For the record, the owners of Fort Point are Will Farish or Fog City Stable or Mansel, et al. George Bolton and Rose are the "et al." Bolton, from San Francisco, named the horse Fort Point after the area at The Presidio near the Golden Gate Bridge. Fort Point is scheduled to race again at Santa Anita on opening day, Dec. 26.
"The horse was given to Pete as a riding horse," Hess said, "but we saw a little potential in him so Pete and I worked a deal with the other owners where Pete would get part ownership of the horse, pay to get him ready (to run) and then they’d all own the horse together. That’s how it worked out. He just got beat a head and he’s sitting on a win on opening day.

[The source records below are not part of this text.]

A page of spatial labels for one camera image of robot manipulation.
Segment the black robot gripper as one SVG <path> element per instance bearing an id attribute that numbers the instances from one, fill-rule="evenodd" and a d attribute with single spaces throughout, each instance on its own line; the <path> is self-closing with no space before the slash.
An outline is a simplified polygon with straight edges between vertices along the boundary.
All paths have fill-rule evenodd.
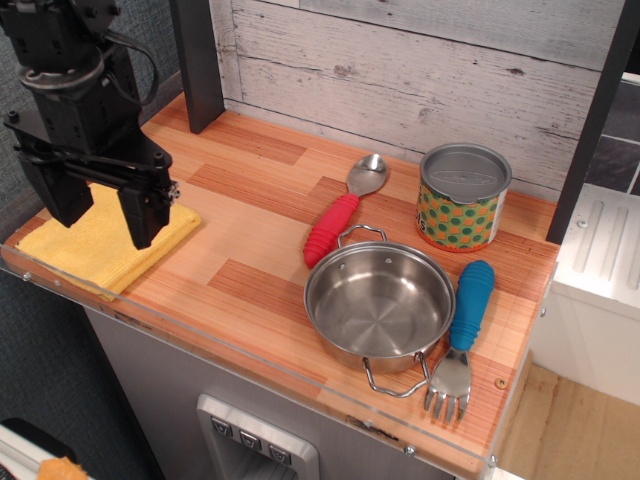
<path id="1" fill-rule="evenodd" d="M 26 178 L 58 222 L 69 228 L 93 205 L 91 182 L 114 188 L 136 249 L 149 248 L 169 223 L 178 197 L 170 154 L 139 125 L 141 107 L 130 74 L 63 83 L 26 78 L 33 110 L 3 118 L 17 139 Z"/>

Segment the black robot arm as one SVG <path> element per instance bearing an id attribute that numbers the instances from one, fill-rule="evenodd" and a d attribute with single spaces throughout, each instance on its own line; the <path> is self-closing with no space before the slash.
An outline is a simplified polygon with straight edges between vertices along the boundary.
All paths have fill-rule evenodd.
<path id="1" fill-rule="evenodd" d="M 150 247 L 179 196 L 172 158 L 139 126 L 157 93 L 140 96 L 130 51 L 138 41 L 111 29 L 113 1 L 4 1 L 1 28 L 17 57 L 17 74 L 36 103 L 11 111 L 16 155 L 49 213 L 71 227 L 93 205 L 90 186 L 116 190 L 134 246 Z"/>

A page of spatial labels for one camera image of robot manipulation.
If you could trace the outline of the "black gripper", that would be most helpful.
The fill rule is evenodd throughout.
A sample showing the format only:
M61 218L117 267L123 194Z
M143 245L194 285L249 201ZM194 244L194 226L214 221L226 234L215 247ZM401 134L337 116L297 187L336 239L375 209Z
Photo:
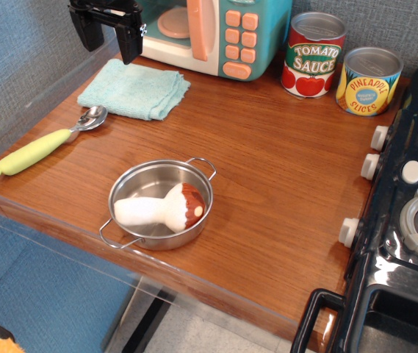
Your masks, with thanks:
M124 65L132 63L143 52L146 24L142 7L136 1L70 1L72 23L83 46L95 51L104 43L101 25L116 26L120 55Z

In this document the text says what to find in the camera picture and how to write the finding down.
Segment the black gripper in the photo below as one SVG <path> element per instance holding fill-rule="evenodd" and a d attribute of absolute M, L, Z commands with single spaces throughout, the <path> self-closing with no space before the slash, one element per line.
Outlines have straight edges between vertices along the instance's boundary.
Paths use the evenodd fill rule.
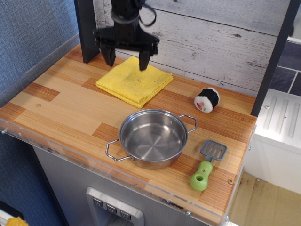
<path fill-rule="evenodd" d="M 150 56 L 158 53 L 159 39 L 140 27 L 140 20 L 115 21 L 114 26 L 98 28 L 93 32 L 100 52 L 109 66 L 113 66 L 116 49 L 139 52 L 139 70 L 147 69 Z"/>

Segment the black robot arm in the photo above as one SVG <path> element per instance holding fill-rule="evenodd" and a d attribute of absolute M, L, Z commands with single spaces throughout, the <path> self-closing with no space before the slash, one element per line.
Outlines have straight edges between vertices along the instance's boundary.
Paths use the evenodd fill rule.
<path fill-rule="evenodd" d="M 114 26 L 99 28 L 94 31 L 95 42 L 106 64 L 113 66 L 116 49 L 139 52 L 139 69 L 147 69 L 150 57 L 158 53 L 159 38 L 145 32 L 141 27 L 140 10 L 145 7 L 154 14 L 154 19 L 146 27 L 152 26 L 157 19 L 154 8 L 144 0 L 112 0 L 111 18 Z"/>

He’s not worth 900 grand or anywhere close to that, but he’s going to win us a couple of races and we’ll have some fun. So that’s not a bad consolation prize, especially for Pete. Maybe we can win a few for the whole group, have a little fun and create a good marriage for the future."

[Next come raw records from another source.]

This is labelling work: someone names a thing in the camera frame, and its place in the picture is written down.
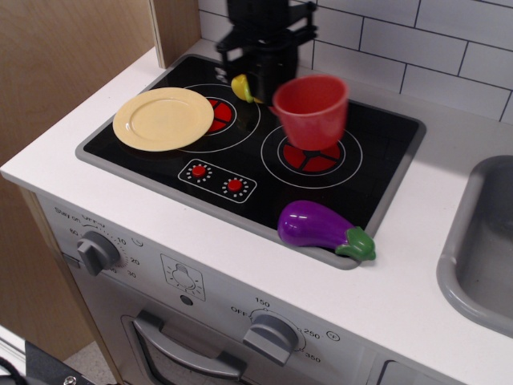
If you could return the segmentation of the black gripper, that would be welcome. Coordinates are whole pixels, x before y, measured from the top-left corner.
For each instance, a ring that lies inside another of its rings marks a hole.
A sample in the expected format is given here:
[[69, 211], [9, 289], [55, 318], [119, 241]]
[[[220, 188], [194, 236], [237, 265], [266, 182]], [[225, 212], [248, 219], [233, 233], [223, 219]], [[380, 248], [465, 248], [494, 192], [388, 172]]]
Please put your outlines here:
[[314, 2], [228, 1], [230, 32], [217, 44], [225, 76], [246, 74], [251, 95], [272, 103], [277, 88], [296, 76], [298, 47], [317, 36]]

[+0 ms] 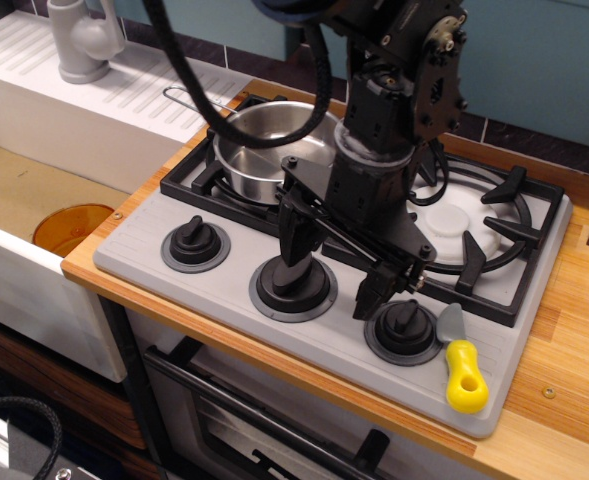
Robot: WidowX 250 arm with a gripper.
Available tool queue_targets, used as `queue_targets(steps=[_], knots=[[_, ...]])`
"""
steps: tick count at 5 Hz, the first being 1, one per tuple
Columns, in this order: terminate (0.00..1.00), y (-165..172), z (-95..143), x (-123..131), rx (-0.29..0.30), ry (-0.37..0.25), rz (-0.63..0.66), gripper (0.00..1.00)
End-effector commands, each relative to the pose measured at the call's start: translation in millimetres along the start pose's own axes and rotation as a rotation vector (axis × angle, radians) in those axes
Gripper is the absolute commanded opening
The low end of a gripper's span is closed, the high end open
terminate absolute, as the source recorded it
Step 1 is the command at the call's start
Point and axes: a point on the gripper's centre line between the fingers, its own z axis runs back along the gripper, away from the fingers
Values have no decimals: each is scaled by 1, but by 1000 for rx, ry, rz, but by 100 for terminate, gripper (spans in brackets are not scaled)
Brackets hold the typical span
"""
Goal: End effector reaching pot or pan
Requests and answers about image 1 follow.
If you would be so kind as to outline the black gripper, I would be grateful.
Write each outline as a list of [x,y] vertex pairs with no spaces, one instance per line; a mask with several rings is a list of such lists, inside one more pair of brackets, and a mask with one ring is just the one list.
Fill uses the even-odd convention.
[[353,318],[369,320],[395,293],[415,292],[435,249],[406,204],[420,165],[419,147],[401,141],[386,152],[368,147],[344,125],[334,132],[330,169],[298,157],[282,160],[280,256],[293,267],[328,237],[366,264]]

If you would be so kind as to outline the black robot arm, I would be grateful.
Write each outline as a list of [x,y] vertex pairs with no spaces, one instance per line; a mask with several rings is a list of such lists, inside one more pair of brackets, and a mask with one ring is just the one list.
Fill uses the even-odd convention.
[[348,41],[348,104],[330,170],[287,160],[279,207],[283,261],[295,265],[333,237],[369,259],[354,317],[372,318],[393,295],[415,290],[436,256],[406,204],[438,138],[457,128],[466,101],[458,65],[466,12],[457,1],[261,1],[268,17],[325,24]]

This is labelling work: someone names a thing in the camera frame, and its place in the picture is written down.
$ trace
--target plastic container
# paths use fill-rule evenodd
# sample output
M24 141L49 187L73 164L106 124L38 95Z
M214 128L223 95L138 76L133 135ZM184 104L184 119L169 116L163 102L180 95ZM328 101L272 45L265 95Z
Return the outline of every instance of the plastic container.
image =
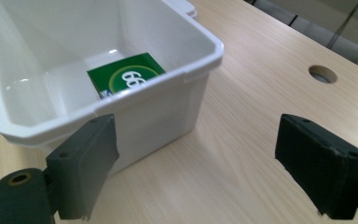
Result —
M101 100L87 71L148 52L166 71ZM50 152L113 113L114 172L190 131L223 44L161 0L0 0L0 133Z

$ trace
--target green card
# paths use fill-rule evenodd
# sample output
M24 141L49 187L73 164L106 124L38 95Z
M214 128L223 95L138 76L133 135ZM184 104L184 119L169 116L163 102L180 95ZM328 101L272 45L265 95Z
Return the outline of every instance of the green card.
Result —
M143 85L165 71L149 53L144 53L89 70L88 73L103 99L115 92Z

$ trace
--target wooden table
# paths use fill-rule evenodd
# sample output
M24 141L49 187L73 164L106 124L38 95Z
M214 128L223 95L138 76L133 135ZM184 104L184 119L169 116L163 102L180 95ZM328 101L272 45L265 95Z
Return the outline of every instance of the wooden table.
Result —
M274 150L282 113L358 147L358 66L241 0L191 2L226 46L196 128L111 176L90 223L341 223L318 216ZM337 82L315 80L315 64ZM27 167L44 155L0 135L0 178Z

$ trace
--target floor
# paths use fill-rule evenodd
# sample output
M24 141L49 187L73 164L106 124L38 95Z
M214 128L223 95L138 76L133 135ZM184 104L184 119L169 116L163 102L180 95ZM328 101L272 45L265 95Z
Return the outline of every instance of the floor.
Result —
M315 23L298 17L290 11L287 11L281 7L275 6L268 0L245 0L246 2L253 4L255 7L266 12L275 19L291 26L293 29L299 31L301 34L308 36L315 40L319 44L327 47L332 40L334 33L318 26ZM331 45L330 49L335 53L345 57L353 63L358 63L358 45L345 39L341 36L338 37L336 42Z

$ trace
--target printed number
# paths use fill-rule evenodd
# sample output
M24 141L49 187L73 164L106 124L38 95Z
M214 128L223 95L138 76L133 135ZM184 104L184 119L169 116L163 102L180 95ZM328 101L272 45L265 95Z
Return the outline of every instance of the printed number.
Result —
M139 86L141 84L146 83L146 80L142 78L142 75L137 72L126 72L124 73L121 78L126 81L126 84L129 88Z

As far as Rose is concerned, start throwing the rice.
"I was raised in Cincinnati and played there and I’ve got nothing against River Downs, but Santa Anita is the best place to race," the 62-year-old Rose said. "It’s got the best jockeys, the best horses and the best purses."

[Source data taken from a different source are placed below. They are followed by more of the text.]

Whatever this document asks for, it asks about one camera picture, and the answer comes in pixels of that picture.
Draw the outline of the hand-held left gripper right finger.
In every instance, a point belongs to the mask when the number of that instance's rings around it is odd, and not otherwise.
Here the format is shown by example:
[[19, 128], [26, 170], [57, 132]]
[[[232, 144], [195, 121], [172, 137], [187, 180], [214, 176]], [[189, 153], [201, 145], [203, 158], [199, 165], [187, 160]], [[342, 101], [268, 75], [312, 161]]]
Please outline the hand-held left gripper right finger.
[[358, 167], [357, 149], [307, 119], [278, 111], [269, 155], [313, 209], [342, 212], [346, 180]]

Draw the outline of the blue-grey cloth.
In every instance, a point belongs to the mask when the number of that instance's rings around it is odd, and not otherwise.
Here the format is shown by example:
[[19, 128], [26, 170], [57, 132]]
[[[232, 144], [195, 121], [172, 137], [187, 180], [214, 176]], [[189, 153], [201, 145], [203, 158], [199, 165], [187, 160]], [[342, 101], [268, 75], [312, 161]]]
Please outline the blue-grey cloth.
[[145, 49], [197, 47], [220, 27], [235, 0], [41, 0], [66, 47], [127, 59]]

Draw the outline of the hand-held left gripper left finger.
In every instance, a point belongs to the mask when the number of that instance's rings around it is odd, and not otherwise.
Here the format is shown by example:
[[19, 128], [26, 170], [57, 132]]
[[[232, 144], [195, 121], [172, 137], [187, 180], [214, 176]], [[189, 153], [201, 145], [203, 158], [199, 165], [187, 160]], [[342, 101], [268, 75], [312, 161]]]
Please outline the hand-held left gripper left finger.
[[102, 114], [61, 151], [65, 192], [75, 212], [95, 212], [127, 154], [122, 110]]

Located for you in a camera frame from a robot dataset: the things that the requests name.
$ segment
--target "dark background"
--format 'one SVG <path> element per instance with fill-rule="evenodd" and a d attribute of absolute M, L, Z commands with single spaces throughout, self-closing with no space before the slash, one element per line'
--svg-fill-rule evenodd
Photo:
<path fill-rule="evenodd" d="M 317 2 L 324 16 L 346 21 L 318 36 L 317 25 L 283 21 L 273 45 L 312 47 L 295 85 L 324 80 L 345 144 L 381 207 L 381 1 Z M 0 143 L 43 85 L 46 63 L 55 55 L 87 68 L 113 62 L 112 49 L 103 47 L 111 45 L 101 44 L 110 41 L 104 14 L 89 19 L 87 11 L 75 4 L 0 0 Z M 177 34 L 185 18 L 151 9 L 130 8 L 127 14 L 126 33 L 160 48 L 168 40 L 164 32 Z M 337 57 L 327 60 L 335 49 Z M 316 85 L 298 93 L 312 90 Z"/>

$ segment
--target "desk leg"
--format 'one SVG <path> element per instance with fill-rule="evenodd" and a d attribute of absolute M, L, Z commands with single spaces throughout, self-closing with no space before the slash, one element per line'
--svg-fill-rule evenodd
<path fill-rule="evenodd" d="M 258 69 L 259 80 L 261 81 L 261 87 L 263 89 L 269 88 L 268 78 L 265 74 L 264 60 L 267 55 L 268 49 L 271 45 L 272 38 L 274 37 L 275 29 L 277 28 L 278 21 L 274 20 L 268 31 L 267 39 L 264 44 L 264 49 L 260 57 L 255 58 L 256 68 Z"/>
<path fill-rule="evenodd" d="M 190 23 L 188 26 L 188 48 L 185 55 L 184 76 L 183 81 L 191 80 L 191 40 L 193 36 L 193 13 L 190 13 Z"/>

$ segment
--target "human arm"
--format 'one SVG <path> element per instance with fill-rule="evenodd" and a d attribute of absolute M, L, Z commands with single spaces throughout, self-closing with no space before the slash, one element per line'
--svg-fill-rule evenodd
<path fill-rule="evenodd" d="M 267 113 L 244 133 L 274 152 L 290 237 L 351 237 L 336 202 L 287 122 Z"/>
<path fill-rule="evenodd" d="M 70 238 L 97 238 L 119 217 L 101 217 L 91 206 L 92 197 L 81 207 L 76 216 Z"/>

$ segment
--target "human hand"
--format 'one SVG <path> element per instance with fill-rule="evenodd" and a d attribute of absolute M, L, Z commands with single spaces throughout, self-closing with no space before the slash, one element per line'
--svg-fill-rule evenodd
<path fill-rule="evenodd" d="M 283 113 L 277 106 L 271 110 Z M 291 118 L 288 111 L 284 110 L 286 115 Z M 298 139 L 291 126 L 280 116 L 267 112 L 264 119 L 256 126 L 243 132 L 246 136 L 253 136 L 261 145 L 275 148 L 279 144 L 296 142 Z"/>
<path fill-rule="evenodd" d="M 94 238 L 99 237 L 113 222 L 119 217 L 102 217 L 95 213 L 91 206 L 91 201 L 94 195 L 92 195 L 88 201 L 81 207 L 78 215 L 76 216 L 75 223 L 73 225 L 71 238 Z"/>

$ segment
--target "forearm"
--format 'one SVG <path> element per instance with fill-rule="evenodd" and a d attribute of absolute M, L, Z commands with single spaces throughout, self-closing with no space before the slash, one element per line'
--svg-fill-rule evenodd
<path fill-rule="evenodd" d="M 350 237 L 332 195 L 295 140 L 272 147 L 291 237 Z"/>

Rose’s tell-all book, published by Rodale, Inc., is called "My Prison Without Bars," by Pete Rose with Rick Hill. It will be available in hard copy on Jan. 8.
In conjunction with the release date, Rose will be featured Jan. 8 on ABC-TV’s "Prime Time" at 10 p.m. with Charlie Gibson and Diane Sawyer.
Whether Rose is exonerated by baseball, only time will tell. But there’s no doubt he deserves to be in the Hall of Fame. If Oklahoma can get buried, 35-7, and still be ranked No. 1 in the farcical BCS poll, then Pete Rose deserves to be in the Hall of Fame.
THE HOMESTRETCH: Dwango, who broke his maiden in smashing style under Jerry Bailey at Hollywood Park on Nov. 30, is expected to go through his next condition before the regal-looking son of Royal Academy is pointed to the Kentucky Derby. Dwango, named for a Texas company that creates sounds for cell phones, will run once before the Sham Stakes at Santa Anita on Feb. 8, according to trainer Bob Hess Jr. . . . Is California racing in trouble? Only 51 horses were entered on last Thursday’s card at Hollywood, an average of just over six per race. There were 21 horses entered in the first four races, only five in races one, two and four. A day before, 57 were entered, but after six late scratches, just 51 went postward. One explanation could be an outbreak of coughing that has hit the barn areas. Another could be that trainers are waiting out the waning days of Hollywood for the Santa Anita meet that starts Dec. 26 and runs for 84 days through April 18 . . . Of the 10 choices fans can vote for in the NTRA’s "Moment of the Year" poll, bet that Richard Mandella winning four Breeders’ Cup races in one day is the winner, over alternatives such as Funny Cide becoming the first gelding in 74 years to win the Kentucky Derby, and Julie Krone becoming the first woman to win a Breeders’ Cup race, aboard Halfbridled from post 14. Somehow I don’t think "the racing world mourning the passing of legendary jockey Bill Shoemaker" fits the category of "Moment of the Year." . . . Mandella stopped to enjoy Willie Nelson at the House of Blues in Las Vegas on his way back from the Orient, where Breeders’ Cup Turf co-champion Johar was up the track on a Japan Cup grass course so inundated by rain that Mandella called it "a bog." Mandella is pointing Juvenile Fillies champion Halfbridled for her comeback race in the Grade I Las Virgenes Stakes at one mile on Feb. 15, while Juvenile winner Action This Day has the Santa Catalina Stakes at 11/16 miles on Jan. 17 as his return race.